TASK TO COMPLETE
Repeat, word for word, all the data that follows, and exclude the pictures.

DATASET EXTRACT
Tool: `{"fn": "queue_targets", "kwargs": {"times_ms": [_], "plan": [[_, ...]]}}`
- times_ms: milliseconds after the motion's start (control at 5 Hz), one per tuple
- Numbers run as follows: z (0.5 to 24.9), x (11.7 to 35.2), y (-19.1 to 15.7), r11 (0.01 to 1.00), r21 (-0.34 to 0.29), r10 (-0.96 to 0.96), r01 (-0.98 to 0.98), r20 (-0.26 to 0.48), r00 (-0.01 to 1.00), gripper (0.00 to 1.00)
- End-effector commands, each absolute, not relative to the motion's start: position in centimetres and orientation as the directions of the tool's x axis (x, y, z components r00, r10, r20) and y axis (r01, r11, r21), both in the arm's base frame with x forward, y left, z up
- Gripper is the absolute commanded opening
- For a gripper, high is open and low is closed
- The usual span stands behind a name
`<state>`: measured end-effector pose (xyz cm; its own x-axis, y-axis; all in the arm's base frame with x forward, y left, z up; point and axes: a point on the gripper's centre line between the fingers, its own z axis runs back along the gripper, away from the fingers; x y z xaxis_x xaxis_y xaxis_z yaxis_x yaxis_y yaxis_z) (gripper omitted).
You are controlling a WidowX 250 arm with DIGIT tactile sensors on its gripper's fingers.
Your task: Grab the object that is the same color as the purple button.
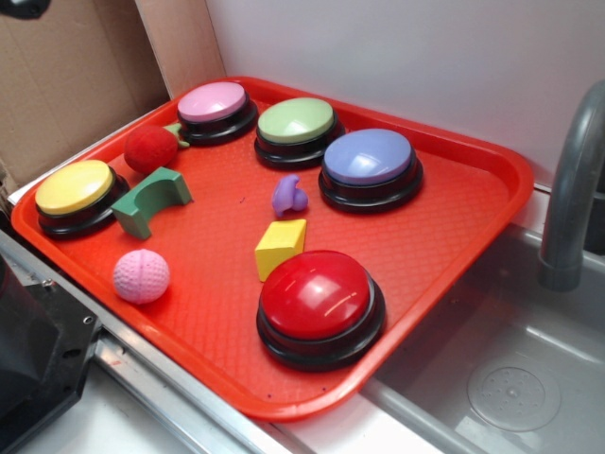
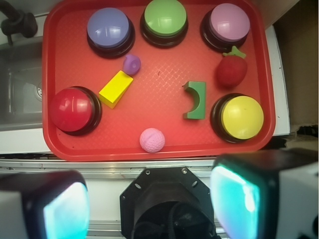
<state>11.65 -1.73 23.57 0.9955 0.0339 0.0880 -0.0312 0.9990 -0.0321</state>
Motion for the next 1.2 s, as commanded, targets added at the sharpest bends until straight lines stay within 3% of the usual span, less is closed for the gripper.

EXERCISE RESPONSE
Tool: `{"fn": "queue_targets", "kwargs": {"times_ms": [_], "plan": [[_, ...]]}}`
- times_ms: milliseconds after the motion's start (control at 5 Hz), one per tuple
- Numbers run as follows: z (0.5 to 24.9), x (11.7 to 35.2), y (-19.1 to 15.7), r11 (0.01 to 1.00), r21 (-0.34 to 0.29), r10 (-0.96 to 0.96), r01 (-0.98 to 0.98), r20 (-0.26 to 0.48), r00 (-0.01 to 1.00), gripper (0.00 to 1.00)
- End-effector commands, each absolute, not relative to the motion's start: position in centimetres and orientation as the directions of the tool's x axis (x, y, z components r00, r10, r20) and y axis (r01, r11, r21), both in the arm's base frame with x forward, y left, z up
- Gripper is the absolute commanded opening
- For a gripper, high is open and low is closed
- The usual span stands behind a name
`<state>`: measured end-effector pose (xyz cm; its own x-axis, y-axis; all in the arm's base frame with x forward, y left, z up; point and axes: a point on the gripper's centre line between the fingers, its own z axis runs back along the gripper, away from the fingers; x y z xaxis_x xaxis_y xaxis_z yaxis_x yaxis_y yaxis_z) (gripper omitted).
You are controlling a WidowX 250 arm with DIGIT tactile sensors on its gripper's fingers.
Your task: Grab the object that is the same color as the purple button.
<state>11.65 -1.73 23.57 0.9955 0.0339 0.0880 -0.0312 0.9990 -0.0321</state>
Motion for the next 1.2 s, as commanded, targets added at the sharpest bends until straight lines stay within 3% of the usual span, less is closed for the gripper.

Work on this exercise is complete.